How about a clear "suggestion box"? Along with a small pad and pen. But put some cash in it...could a customer or uber be upset if it's labeled suggestions?


----------



## Uber Kraus (Jun 10, 2015)

It will never work!

It's perfect!

Don't do it Fuzzy!

Do it Elvis!


----------



## uberissohonest (Aug 7, 2015)

^this


----------



## Boober (Jan 5, 2015)

Fuzzyelvis said:


> How about a clear "suggestion box"? Along with a small pad and pen. But put some cash in it...could a customer or uber be upset if it's labeled suggestions?


I think it's a great idea. I highly doubt Uber can give you a hard time about having a box asking what you could do to serve your ASSengers better. It's not suggesting or soliciting for tips. It's a common customer service technique.

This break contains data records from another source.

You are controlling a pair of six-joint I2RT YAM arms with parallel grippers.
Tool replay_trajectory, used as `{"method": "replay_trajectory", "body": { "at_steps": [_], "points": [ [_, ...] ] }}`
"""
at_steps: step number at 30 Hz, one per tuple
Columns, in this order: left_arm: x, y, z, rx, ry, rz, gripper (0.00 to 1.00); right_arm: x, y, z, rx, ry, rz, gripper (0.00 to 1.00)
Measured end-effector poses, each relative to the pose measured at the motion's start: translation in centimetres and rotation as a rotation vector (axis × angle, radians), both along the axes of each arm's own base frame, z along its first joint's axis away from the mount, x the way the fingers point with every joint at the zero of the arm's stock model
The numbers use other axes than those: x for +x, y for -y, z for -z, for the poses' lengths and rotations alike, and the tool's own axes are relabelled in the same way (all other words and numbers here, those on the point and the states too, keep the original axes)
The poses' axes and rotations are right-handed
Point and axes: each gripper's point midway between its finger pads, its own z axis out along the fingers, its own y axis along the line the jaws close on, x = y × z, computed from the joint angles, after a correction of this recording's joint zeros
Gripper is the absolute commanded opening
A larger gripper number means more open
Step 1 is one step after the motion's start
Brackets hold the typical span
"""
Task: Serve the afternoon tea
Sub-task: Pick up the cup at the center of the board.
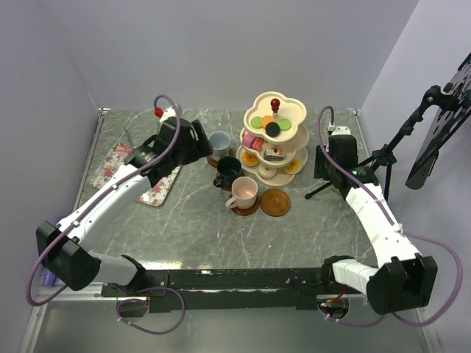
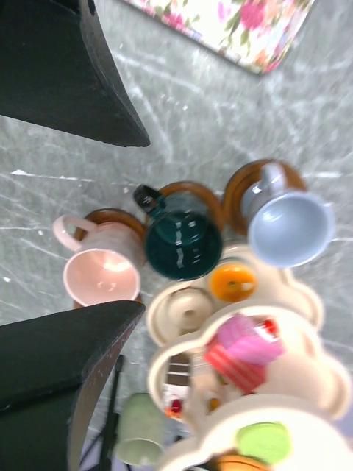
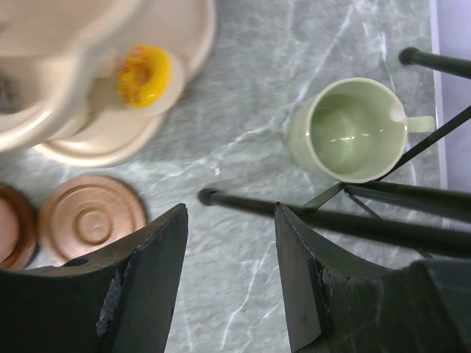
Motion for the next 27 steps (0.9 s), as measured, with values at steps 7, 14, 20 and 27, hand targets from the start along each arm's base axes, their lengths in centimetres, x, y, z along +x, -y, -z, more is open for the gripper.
{"method": "replay_trajectory", "body": {
  "at_steps": [7,14,20,27],
  "points": [
    [1.1,-2.9,-0.8,0.004,0.023,-0.063,0.90,1.9,2.1,1.9,-0.013,-0.036,0.042,0.58],
    [1.4,-4.1,-0.4,0.020,0.017,-0.076,0.90,4.7,3.3,4.2,-0.046,-0.118,0.079,0.59],
    [1.2,-5.3,0.5,0.032,-0.001,-0.083,0.90,6.1,5.1,5.5,-0.111,-0.172,0.148,0.59],
    [1.0,-6.4,1.5,0.033,-0.024,-0.096,0.89,6.3,6.2,7.0,-0.151,-0.238,0.186,0.59]
  ]
}}
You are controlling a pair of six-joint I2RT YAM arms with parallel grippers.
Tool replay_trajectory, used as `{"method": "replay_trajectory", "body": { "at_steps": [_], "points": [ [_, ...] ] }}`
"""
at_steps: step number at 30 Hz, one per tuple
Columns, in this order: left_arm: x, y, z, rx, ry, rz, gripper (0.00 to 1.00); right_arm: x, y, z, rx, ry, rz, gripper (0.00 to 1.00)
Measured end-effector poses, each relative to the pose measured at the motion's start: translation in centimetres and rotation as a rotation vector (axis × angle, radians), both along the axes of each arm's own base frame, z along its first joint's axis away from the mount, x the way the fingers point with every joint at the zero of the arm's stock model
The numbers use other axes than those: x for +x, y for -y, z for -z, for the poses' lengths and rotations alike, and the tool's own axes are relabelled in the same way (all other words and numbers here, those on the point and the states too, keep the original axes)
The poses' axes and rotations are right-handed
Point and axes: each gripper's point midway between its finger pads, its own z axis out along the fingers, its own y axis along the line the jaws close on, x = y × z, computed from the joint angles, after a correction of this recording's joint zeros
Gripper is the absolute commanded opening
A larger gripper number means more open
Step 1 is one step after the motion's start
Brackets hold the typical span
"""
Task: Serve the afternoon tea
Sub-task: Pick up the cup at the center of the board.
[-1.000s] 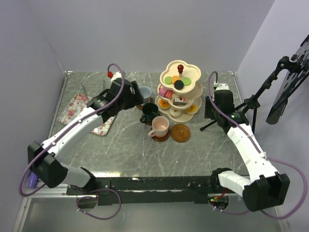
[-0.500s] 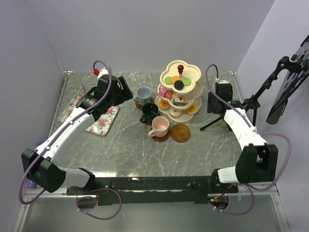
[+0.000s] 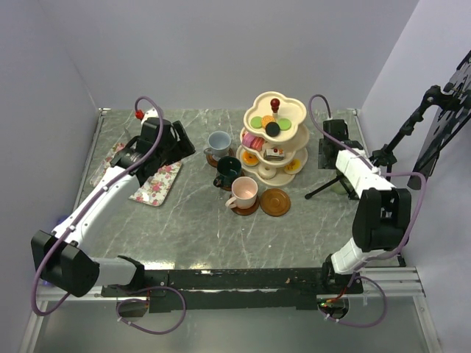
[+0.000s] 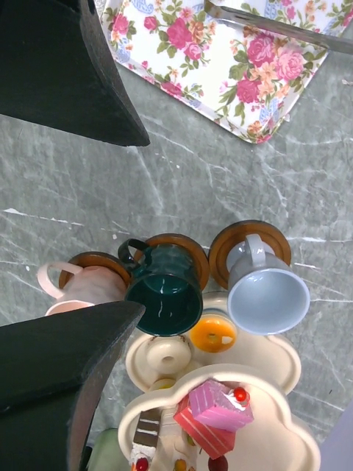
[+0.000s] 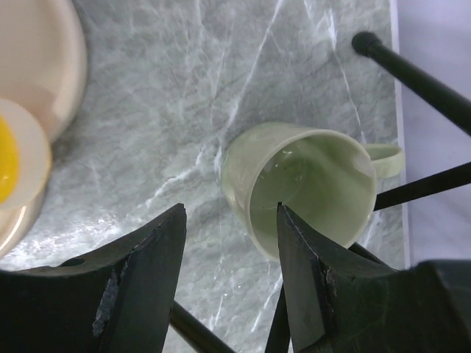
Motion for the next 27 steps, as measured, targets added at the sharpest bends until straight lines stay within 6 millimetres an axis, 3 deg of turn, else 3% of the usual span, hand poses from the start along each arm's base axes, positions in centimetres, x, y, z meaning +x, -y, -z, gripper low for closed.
{"method": "replay_trajectory", "body": {
  "at_steps": [7,9,17,20,27],
  "points": [
    [0.1,-0.3,0.2,-0.007,-0.008,0.002,0.89,-0.2,0.2,2.5,0.006,-0.089,0.012,0.57],
    [0.1,-0.3,0.2,-0.009,-0.008,0.002,0.89,-0.4,0.0,3.3,0.015,-0.113,0.007,0.53],
    [0.0,-0.6,0.2,-0.012,-0.008,-0.003,0.89,-0.5,1.0,4.0,0.042,-0.129,0.026,0.20],
    [-0.2,-0.6,0.4,-0.015,-0.014,-0.006,0.89,-0.4,0.7,4.0,0.065,-0.125,0.006,0.00],
    [-0.6,-0.6,0.7,-0.020,-0.024,0.002,0.89,0.1,-1.1,3.6,0.131,-0.111,-0.094,0.00]
  ]
}}
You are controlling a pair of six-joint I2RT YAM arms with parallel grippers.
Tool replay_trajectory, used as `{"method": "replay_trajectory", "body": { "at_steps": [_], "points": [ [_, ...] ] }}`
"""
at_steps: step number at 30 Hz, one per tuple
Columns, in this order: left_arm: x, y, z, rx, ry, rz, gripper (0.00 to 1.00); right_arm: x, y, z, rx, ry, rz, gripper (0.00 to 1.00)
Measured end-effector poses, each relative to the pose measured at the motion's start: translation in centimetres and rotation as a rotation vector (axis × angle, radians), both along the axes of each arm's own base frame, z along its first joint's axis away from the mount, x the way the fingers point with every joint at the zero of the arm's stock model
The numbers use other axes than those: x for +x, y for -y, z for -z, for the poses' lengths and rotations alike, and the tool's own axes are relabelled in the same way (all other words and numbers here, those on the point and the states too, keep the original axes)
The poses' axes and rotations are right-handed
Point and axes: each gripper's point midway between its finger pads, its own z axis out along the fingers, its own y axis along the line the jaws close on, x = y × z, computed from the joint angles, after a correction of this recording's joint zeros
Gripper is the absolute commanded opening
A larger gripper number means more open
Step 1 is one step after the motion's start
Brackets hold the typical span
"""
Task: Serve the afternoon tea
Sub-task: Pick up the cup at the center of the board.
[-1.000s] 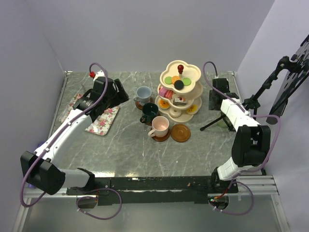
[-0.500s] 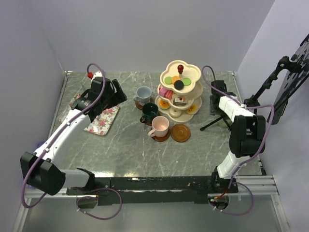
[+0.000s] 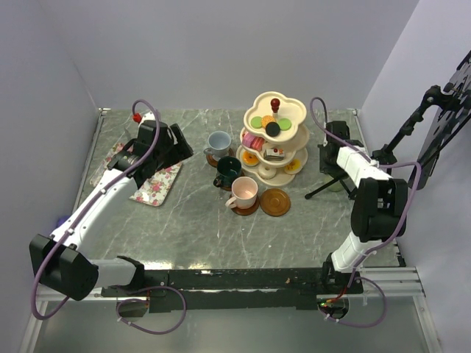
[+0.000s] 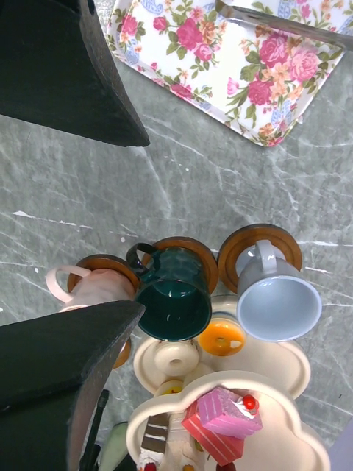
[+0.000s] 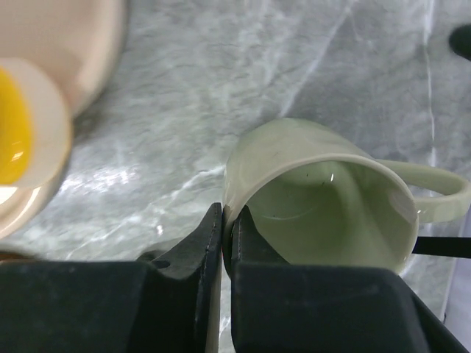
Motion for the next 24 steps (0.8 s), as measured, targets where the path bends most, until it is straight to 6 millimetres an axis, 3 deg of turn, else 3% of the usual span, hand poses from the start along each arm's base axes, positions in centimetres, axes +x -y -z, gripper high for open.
{"method": "replay_trajectory", "body": {
  "at_steps": [5,11,15,24],
  "points": [
    [-0.2,0.0,0.2,-0.001,-0.005,0.003,0.88,0.4,-0.8,-1.9,0.024,0.059,-0.057,0.00],
    [-0.5,0.1,0.5,-0.006,-0.012,0.014,0.88,1.1,-1.9,-6.9,0.039,0.214,-0.122,0.00],
    [-0.6,0.3,0.6,-0.011,-0.017,0.023,0.88,1.1,-2.9,-9.0,0.045,0.287,-0.166,0.00],
    [-0.9,0.3,0.4,-0.018,-0.009,0.027,0.88,-1.1,-8.4,-8.8,0.093,0.279,-0.342,0.00]
  ]
}}
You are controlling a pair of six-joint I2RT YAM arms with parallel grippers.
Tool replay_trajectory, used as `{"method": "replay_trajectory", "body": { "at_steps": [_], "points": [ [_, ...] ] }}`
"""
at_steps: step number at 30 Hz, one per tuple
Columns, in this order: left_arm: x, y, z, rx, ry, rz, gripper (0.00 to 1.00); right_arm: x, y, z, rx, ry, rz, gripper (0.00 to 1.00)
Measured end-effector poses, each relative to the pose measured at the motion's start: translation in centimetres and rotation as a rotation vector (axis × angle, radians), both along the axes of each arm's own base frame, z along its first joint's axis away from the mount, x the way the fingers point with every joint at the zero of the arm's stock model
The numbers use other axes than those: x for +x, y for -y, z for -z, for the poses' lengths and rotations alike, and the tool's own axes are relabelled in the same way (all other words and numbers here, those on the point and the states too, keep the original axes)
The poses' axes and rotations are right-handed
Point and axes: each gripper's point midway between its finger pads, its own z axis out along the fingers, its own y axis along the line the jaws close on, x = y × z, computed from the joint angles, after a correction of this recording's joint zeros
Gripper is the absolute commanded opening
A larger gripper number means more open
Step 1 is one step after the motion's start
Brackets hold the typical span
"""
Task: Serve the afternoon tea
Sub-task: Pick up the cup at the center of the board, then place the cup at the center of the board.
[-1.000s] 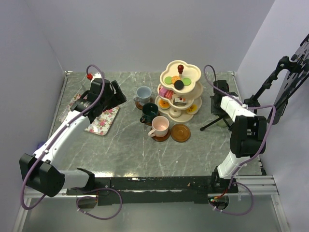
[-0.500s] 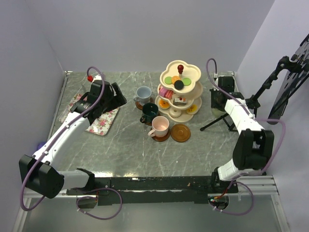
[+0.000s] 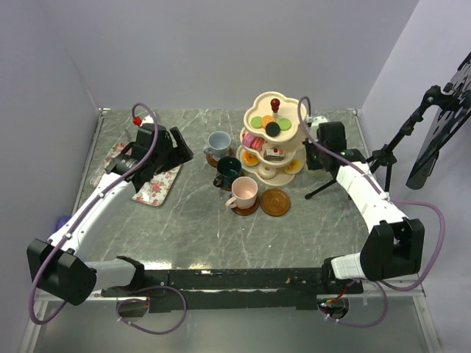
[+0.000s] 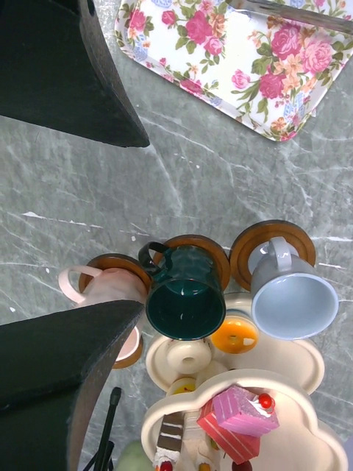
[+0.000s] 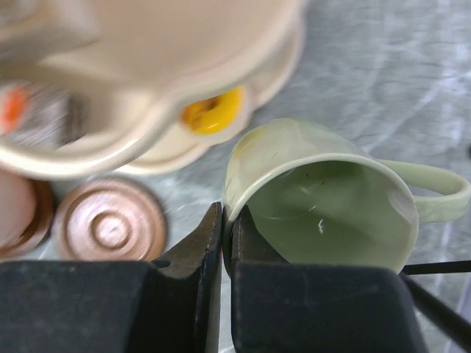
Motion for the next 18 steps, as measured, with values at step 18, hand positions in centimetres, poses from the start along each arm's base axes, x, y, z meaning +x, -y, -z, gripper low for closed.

I'm sure if I put on in my car, I would get plenty of suggestions and minimal appreciation.


----------



## BizyMom (Sep 1, 2015)

Did you do this? Did it work?


----------



## Boober (Jan 5, 2015)

BizyMom said:


> Did you do this? Did it work?


Didn't take long for some Uber loyalist to tattle tale on me. I got a warning email from Uber.


----------



## Turbo (Sep 20, 2015)

Boober said:


> Didn't take long for some Uber loyalist to tattle tale on me. I got a warning email from Uber.


A warning? Or a Suggestion?


----------